An Empirical Investigation of Rational Bubbles in US Dollar-Turkish Lira Exchange Rate By Means of Currency Derivative Market
Özet
This study aims to investigate whether USD/TRY exchange rate exhibits any rational ‘speculative’ bubble formations over the period 2001-2022. As a rational bubble in any asset price is defined as consistent deviations of prices from its fundamental value, testing for bubbles using some statistical techniques might be straightforward under the assumption that model specification for fundamentals is correct. However, given parameter and model uncertainties about model specification for fundamentals, one can never be certain about the results of the tests based on fundamental specifications to conclude the presence of rational bubbles or model misspecification because rejecting the null hypothesis might point to either or both of these cases.
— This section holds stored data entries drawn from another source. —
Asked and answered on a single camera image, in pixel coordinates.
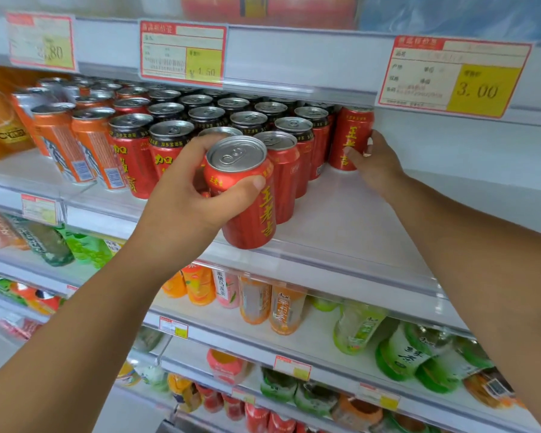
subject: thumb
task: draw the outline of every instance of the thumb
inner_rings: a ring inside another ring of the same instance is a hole
[[[366,167],[367,159],[362,155],[362,153],[357,152],[352,147],[345,147],[344,154],[351,160],[353,165],[359,170],[363,171]]]
[[[267,180],[260,175],[241,179],[224,193],[210,200],[213,214],[221,224],[228,222],[251,206],[266,184]]]

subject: left hand
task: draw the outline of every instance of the left hand
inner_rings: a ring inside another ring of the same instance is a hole
[[[224,193],[206,198],[202,170],[209,148],[225,136],[193,138],[160,178],[125,247],[150,257],[168,276],[194,261],[231,218],[248,208],[266,184],[263,176],[240,180]]]

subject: right hand
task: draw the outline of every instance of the right hand
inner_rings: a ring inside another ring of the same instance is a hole
[[[352,147],[345,147],[345,155],[359,170],[367,185],[385,197],[390,185],[406,177],[395,151],[387,144],[380,132],[373,130],[373,144],[367,147],[363,156]]]

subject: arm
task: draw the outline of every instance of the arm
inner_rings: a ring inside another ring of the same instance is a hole
[[[0,433],[89,432],[154,296],[265,185],[203,198],[195,170],[220,136],[194,138],[163,175],[130,240],[0,368]],[[12,413],[11,405],[23,398]]]
[[[348,156],[395,210],[461,318],[541,424],[541,234],[473,210],[404,174],[373,132]]]

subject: hand
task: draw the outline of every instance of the hand
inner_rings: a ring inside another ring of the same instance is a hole
[[[345,155],[359,170],[367,185],[385,197],[390,185],[407,175],[403,171],[397,154],[387,144],[381,133],[373,130],[371,138],[373,144],[367,147],[364,156],[352,147],[345,147]]]
[[[194,261],[214,240],[220,228],[248,208],[266,185],[262,176],[240,180],[216,197],[203,197],[208,189],[202,159],[209,148],[225,138],[211,134],[193,138],[160,178],[125,247],[149,257],[154,269],[169,277]]]
Recently, the study by Pavlidis, Paya, and Pell (2017) propose a method for testing rational bubbles, which they argue, does not depend on model specification for fundamentals. Their method simply looks at the spot-forward rate deviations. One can see if such deviations are explosive such that periodically collapsing bubbles are present by means of right-tailed unit root tests (GSADF test) developed by Phillips et al. (2015). This study adopts the method of Pavlidis et al. (2017) by applying GSADF tests to differences of spot-forward USD/TRY exchange rates in order to investigate the existence of rational bubble formations in USD/TRY exchange rate. We find that although the spot rate itself presents excessive behavior, especially after 2014, spot-forward differentials are not explosive, meaning that there is no evidence of rational ‘speculative’ bubbles in USD/TRY exchange rate over the sample period.